- TASK DIRECTIONS:
Start at the first line below and write out everything verbatim except the pictures.

- DATA SEGMENT:
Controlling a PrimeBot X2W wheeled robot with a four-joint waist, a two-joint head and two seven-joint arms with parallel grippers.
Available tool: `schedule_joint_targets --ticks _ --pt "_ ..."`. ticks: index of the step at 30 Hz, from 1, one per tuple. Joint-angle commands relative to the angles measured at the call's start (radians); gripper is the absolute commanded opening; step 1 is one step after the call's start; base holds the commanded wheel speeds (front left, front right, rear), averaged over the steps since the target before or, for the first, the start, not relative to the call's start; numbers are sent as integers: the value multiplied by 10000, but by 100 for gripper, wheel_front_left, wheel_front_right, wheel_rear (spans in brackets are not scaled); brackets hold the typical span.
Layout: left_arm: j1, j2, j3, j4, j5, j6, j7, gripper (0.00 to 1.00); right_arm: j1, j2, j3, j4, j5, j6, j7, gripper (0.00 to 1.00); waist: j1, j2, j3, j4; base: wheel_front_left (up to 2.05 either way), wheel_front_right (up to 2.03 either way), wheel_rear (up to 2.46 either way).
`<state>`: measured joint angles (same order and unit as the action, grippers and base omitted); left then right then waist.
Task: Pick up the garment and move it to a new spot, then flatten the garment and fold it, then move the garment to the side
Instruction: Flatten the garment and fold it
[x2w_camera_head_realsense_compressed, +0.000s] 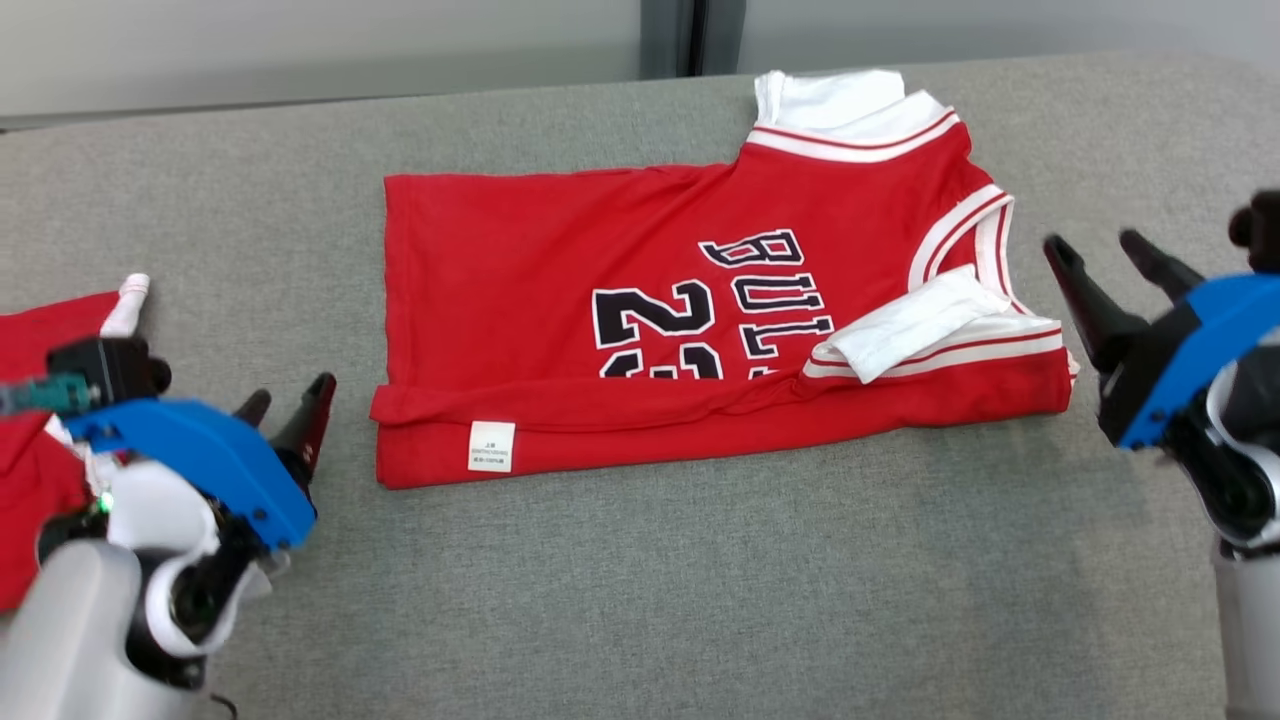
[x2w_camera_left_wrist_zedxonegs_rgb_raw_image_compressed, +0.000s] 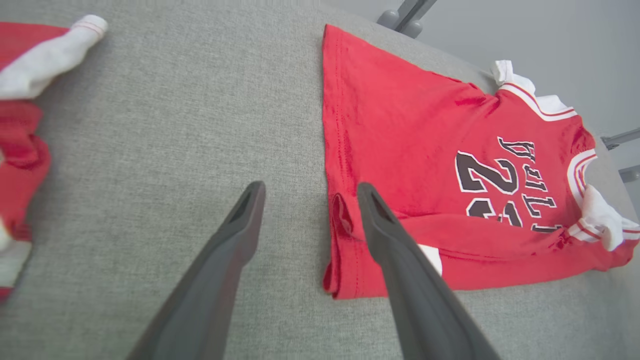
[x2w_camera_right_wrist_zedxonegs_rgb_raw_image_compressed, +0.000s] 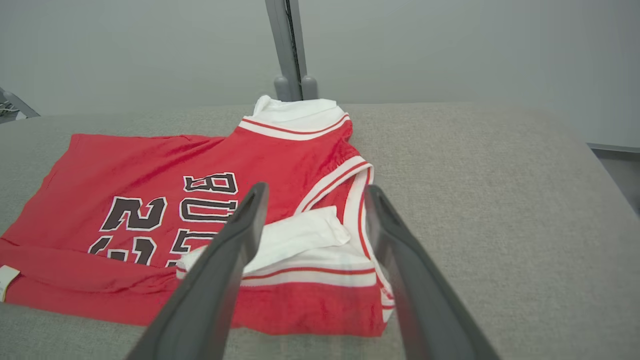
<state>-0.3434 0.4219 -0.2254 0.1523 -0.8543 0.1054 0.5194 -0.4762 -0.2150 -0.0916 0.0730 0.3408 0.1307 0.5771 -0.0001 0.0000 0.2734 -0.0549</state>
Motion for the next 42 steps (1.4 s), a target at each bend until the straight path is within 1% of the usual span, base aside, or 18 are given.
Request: schedule_joint_targets --ticks 1,5,8,11,12,14,17,25,33,39,42 --pt "192 -61 16 -65 54 17 -159 100 190 -66 -84 -68 -66 1 -18 100 1 0 -51 -7 0 0 0" --pt "1162 -283 -12 -396 543 210 -1301 100 1030 79 -578 -328 -192 1 -135 100 1 0 -245 82 0 0 0" --pt "1703 -603 -222 -407 912 375 -2048 100 1588 292 -979 -415 -328 1 -307 100 1 0 -335 141 0 0 0" --pt "1928 -918 -412 -205 1316 613 -2726 100 2069 683 -1353 -347 -579 1 -507 100 1 0 -396 212 0 0 0" --pt "1950 -1104 -497 -86 1339 644 -2852 100 2136 803 -1467 -291 -658 1 -561 100 1 0 -399 230 0 0 0" --pt "1845 -1286 -665 177 1503 673 -3047 100 2181 962 -1615 -100 -803 1 -717 100 1 0 -394 240 0 0 0" --pt "1550 -1417 -874 594 1720 667 -3217 100 1912 1150 -1667 333 -1030 1 -1030 100 1 0 -338 200 0 0 0" --pt "713 -1591 -1318 1489 2206 662 -3314 100 882 1383 -1990 2137 -1555 1 -1771 100 1 0 31 178 0 0 0" --pt "204 -1862 -1614 2278 2333 688 -3224 100 116 1546 -2340 3674 -1967 1 -1823 100 1 0 336 253 0 0 0" --pt "27 -1926 -1747 2671 2343 638 -3172 100 -284 1598 -2643 4550 -2320 1 -1668 100 1 0 537 249 0 0 0" --pt "0 -1961 -1865 2838 2307 571 -2994 100 -439 1631 -2496 4777 -2184 3 -1870 100 1 0 606 262 0 0 0"
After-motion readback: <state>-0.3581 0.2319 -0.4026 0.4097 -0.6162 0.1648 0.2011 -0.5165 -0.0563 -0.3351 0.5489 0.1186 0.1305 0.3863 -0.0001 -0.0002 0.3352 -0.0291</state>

- TASK ANSWER:
Controlling a PrimeBot X2W wheeled robot with a four-joint waist, a two-joint head and two seven-joint arms with parallel grippers.
Available tool: `schedule_joint_targets --ticks _ --pt "_ ..."`. ticks: index of the step at 30 Hz, from 1, one per tuple. Joint-angle commands relative to the angles measured at the call's start (radians); gripper is the absolute commanded opening; step 1 is one step after the call's start; base holds the commanded wheel speeds (front left, front right, rear), averaged over the steps since the target before or, for the first, the start, not relative to the call's start; numbers are sent as integers: the value multiplied by 10000, but by 100 for gripper, wheel_front_left, wheel_front_right, wheel_rear (spans in brackets are not scaled); brackets hold the typical span.
Layout: left_arm: j1, j2, j3, j4, j5, j6, j7, gripper (0.00 to 1.00); right_arm: j1, j2, j3, j4, j5, j6, j7, gripper (0.00 to 1.00); waist: j1, j2, j3, j4; base: wheel_front_left (up to 2.05 either way), wheel_front_right (up to 2.03 either way), wheel_rear (up to 2.46 either way).
`<state>`: measured joint angles (same order and unit as the action, grippers and base omitted); left then right then waist.
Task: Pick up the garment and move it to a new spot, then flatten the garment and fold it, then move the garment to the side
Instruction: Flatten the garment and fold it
[x2w_camera_head_realsense_compressed, +0.000s] 
[x2w_camera_left_wrist_zedxonegs_rgb_raw_image_compressed, +0.000s] 
[x2w_camera_right_wrist_zedxonegs_rgb_raw_image_compressed, +0.000s] 
<state>-0.3434 0.4219 -0.2254 0.1523 -0.8543 0.1054 0.5194 -0.4762 -0.2150 -0.0916 0.0730 0.3408 0.1307 0.5771 -0.0001 0.0000 0.2734 -0.0549</state>
Motion for the next 42 steps (1.4 s), a target at each bend until the straight path is within 1% of the usual span, base aside, or 18 are given.
Request: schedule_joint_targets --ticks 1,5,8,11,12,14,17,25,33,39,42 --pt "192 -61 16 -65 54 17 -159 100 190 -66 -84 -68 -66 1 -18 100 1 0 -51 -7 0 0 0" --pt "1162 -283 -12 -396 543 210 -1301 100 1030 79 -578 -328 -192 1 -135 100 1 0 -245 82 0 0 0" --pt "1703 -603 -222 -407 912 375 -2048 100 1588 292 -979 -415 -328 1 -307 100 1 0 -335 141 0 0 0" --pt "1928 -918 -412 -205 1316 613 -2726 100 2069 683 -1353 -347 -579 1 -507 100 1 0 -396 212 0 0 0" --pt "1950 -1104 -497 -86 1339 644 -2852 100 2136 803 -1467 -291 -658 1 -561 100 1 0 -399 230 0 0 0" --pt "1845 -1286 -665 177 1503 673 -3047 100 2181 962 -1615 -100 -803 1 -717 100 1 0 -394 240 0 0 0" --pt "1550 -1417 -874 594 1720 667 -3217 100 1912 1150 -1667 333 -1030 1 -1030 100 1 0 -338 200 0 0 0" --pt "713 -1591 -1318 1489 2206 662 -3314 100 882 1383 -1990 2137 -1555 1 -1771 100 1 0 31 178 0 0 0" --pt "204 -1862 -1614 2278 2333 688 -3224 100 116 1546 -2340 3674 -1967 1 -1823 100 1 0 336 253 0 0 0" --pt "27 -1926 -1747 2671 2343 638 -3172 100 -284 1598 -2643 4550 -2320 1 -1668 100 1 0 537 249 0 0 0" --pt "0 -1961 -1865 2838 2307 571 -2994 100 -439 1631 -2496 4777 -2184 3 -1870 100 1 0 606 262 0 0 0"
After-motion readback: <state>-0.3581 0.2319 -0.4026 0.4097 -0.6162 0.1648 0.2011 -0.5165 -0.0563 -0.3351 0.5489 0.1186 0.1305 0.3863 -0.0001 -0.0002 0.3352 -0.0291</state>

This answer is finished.